##### Records for the task #####

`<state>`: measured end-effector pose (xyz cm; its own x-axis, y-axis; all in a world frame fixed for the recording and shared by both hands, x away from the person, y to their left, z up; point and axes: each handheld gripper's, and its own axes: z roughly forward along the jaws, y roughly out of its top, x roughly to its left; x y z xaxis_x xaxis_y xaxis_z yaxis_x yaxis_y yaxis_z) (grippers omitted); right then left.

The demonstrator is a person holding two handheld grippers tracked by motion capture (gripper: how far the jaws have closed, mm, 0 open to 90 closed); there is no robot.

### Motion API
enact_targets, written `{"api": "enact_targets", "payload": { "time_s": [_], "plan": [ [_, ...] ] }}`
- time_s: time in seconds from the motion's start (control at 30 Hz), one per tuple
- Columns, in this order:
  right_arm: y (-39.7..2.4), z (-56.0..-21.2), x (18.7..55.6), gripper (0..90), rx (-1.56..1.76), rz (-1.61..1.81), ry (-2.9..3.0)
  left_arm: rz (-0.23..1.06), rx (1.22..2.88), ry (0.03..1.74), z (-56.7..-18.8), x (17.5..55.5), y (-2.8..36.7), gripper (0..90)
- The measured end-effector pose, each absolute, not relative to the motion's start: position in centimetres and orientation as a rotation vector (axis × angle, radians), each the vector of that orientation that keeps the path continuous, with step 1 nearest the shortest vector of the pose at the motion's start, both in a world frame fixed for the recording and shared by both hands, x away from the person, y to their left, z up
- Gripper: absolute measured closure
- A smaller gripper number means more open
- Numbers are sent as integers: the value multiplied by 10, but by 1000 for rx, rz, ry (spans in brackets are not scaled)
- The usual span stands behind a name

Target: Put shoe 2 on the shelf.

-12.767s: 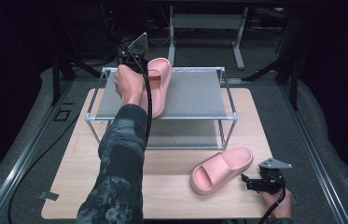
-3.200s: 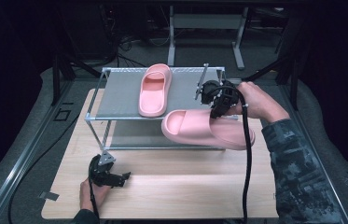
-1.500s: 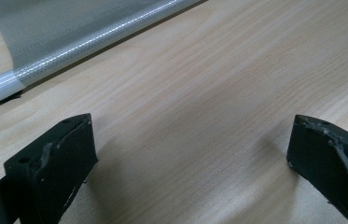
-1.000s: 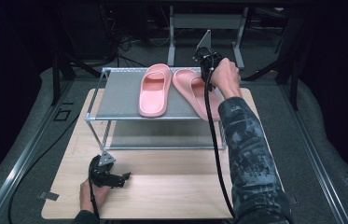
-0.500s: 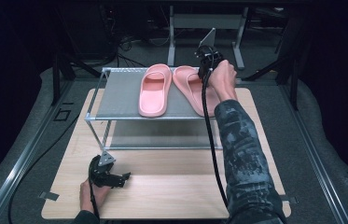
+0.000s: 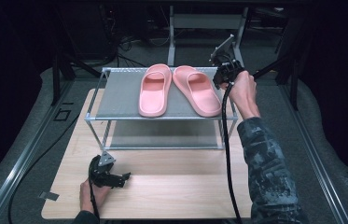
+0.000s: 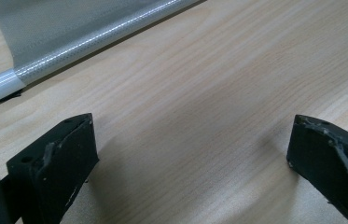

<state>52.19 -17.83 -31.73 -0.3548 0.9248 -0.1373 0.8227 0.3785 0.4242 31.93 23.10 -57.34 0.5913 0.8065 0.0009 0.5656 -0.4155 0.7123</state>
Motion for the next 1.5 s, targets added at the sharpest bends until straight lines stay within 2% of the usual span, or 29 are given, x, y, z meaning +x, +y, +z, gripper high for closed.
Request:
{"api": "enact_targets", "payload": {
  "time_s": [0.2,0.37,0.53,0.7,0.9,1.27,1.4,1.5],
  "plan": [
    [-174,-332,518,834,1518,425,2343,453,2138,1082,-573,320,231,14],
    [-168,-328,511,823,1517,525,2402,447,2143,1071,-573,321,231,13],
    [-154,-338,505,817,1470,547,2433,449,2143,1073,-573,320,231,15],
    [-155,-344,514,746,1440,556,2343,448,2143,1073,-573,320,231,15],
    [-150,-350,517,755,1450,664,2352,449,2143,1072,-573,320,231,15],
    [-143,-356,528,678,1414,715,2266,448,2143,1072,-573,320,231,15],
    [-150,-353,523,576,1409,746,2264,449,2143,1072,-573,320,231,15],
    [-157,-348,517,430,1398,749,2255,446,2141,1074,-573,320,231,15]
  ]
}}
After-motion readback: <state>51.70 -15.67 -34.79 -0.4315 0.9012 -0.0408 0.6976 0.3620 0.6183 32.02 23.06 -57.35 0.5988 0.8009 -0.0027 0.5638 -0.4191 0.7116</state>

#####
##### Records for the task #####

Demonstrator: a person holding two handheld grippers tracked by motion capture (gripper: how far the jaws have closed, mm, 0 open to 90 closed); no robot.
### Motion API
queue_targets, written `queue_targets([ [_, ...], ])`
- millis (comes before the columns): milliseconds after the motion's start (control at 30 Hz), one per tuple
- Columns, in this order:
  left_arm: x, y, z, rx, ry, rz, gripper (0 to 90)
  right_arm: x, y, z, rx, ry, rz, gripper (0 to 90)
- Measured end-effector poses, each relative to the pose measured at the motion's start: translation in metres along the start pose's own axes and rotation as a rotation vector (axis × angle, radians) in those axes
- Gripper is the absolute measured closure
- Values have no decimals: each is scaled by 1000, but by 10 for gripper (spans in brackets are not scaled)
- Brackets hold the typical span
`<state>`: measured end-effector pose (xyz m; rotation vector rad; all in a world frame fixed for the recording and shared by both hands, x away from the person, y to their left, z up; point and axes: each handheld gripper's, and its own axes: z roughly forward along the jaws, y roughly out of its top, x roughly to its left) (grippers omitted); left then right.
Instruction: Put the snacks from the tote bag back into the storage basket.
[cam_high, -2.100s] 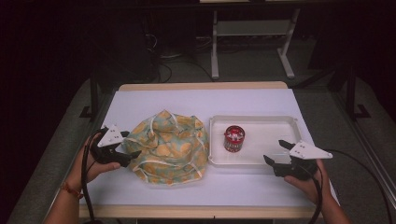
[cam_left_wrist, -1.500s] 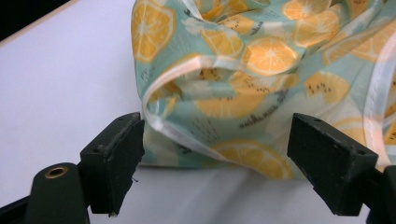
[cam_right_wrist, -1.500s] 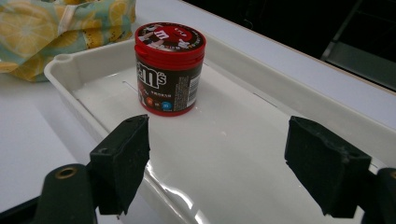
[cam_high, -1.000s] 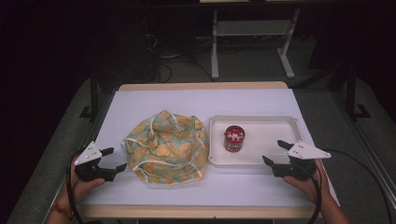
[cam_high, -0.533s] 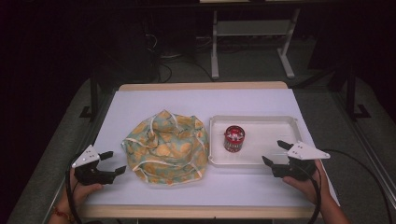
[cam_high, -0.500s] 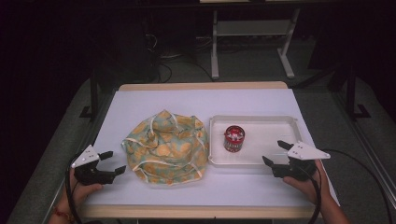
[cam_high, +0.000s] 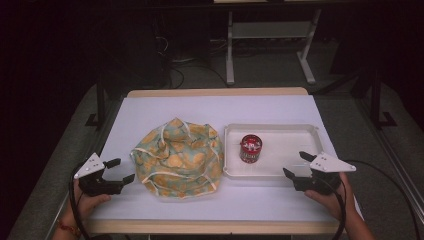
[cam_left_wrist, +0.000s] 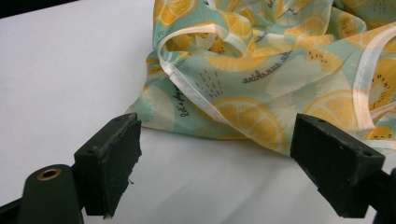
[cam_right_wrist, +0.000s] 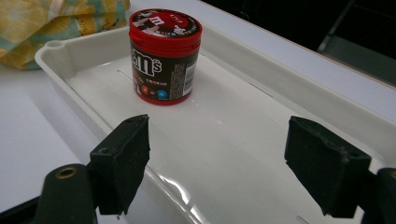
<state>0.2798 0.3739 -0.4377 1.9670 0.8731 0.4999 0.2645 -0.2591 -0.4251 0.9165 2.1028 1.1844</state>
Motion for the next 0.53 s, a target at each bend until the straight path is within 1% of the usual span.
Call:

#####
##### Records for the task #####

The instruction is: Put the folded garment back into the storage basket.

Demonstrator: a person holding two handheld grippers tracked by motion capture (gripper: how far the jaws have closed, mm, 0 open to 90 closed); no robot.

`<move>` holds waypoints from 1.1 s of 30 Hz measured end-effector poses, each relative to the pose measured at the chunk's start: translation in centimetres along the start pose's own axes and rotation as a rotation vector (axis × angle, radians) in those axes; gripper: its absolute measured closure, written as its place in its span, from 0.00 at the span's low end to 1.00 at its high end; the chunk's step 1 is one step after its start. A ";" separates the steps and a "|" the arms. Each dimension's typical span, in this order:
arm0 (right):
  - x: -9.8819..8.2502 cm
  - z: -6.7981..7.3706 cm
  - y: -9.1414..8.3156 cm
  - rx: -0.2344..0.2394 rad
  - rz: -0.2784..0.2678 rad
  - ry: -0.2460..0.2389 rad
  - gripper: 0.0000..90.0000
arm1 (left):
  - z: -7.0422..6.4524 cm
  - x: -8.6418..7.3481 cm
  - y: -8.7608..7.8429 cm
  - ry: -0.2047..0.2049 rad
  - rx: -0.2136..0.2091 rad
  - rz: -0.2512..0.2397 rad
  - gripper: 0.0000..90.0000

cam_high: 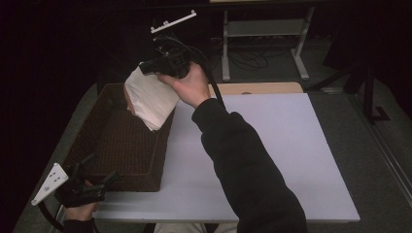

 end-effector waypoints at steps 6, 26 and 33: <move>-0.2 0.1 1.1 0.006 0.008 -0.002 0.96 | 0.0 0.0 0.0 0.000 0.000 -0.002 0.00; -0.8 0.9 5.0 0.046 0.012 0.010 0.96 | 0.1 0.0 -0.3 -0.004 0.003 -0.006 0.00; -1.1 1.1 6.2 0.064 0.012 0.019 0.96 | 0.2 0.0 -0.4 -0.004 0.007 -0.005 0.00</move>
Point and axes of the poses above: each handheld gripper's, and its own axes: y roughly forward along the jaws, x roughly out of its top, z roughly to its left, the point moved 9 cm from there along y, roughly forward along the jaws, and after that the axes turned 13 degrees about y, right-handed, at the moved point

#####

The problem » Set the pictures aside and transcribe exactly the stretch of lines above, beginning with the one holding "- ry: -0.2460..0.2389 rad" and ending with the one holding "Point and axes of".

Solution to this problem »
  - ry: -0.2460..0.2389 rad
  - gripper: 0.0000..90.0000
arm1 (left):
  - z: -7.0422..6.4524 cm
  - x: -8.6418..7.3481 cm
  - y: -8.7608..7.8429 cm
  - ry: -0.2047..0.2049 rad
  - rx: -0.2136..0.2091 rad
  - rz: -0.2512..0.2397 rad
  - gripper: 0.0000..90.0000

cam_high: 

 end-effector waypoints at steps 6, 26 and 33: <move>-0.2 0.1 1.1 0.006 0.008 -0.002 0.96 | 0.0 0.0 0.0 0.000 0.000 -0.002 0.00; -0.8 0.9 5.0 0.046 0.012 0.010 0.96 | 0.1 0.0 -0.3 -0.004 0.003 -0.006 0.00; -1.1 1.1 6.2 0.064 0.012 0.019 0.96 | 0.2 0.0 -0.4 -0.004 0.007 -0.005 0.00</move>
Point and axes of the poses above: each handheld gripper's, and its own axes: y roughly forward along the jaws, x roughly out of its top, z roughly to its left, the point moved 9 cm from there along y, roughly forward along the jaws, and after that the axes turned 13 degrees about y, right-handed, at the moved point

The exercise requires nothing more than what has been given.